With such genetics, it is not surprising that Josefina is another example of an extremely versatile woman, well, In addition to being a writer, she was a lyrical singer and actress Her first collection of poems, Versos y estampas, was published in 1927, when Josefina was only twenty years old; In 1930, she published a second book, Poems on the island. Josefina’s style was very close to that of the rest of the poets of the Generation of ’27, and her poetic talent earned Gerardo Diego the inclusion of her, along with her contemporary Ernestina de Champourcín, in his Anthology of Spanish Poetry ( 1934). They were the only two women included in the compilation.
Despite his undeniable talent as a poet, in the 1930s de la Torre leaned towards his lyrical vocation. After the outbreak of the Civil War he returned to her Canary Islands, where he wrote some serial novels that allowed him and her family to survive in the very harsh post-war period. Later, during the Franco era, she appeared in several films, some directed by her brother, and also participated in numerous plays. Tireless and tremendously fruitful, Josefina returned to literature during her stage of maturity.

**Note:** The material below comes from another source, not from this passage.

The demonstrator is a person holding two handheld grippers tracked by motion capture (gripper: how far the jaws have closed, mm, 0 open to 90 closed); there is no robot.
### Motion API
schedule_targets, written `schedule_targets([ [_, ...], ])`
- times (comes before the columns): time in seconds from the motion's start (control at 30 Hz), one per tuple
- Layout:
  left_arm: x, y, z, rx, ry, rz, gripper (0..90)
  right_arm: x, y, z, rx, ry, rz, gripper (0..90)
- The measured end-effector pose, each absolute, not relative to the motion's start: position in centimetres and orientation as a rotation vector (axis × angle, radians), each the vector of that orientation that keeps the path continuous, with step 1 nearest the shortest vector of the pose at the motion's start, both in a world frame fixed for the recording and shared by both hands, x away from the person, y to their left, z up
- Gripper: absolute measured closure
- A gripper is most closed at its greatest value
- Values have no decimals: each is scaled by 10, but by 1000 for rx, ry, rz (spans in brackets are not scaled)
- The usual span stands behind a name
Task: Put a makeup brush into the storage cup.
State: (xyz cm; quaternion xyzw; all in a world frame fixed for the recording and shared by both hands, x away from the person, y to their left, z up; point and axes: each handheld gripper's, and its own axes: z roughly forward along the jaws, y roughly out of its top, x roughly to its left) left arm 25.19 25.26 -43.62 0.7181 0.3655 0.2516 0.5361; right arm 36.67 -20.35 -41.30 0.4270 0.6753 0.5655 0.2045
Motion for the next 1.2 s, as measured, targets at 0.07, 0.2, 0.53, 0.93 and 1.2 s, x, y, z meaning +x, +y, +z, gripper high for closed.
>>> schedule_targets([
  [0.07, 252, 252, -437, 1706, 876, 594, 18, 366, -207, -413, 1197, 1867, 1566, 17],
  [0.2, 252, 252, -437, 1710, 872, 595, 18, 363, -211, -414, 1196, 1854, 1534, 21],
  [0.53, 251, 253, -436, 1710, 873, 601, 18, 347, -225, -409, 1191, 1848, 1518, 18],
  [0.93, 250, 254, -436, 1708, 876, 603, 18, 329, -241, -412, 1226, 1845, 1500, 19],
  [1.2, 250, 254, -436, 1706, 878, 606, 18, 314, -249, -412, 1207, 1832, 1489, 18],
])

In the 50s he published two novels, Memories of a star and En el threshold, and in 1968 he returned to poetry with Incomplete March. He died in Madrid at the age of 95; He left behind a very complete career that covered numerous fields (including dubbing, since he lent his voice to Marlene Dietrich herself). Pedro Salinas called her the “island-woman”; a beautiful and apparently fragile girl with blue eyes who embodied the ideal of a determined and intellectual woman of the first decades of the 20th century.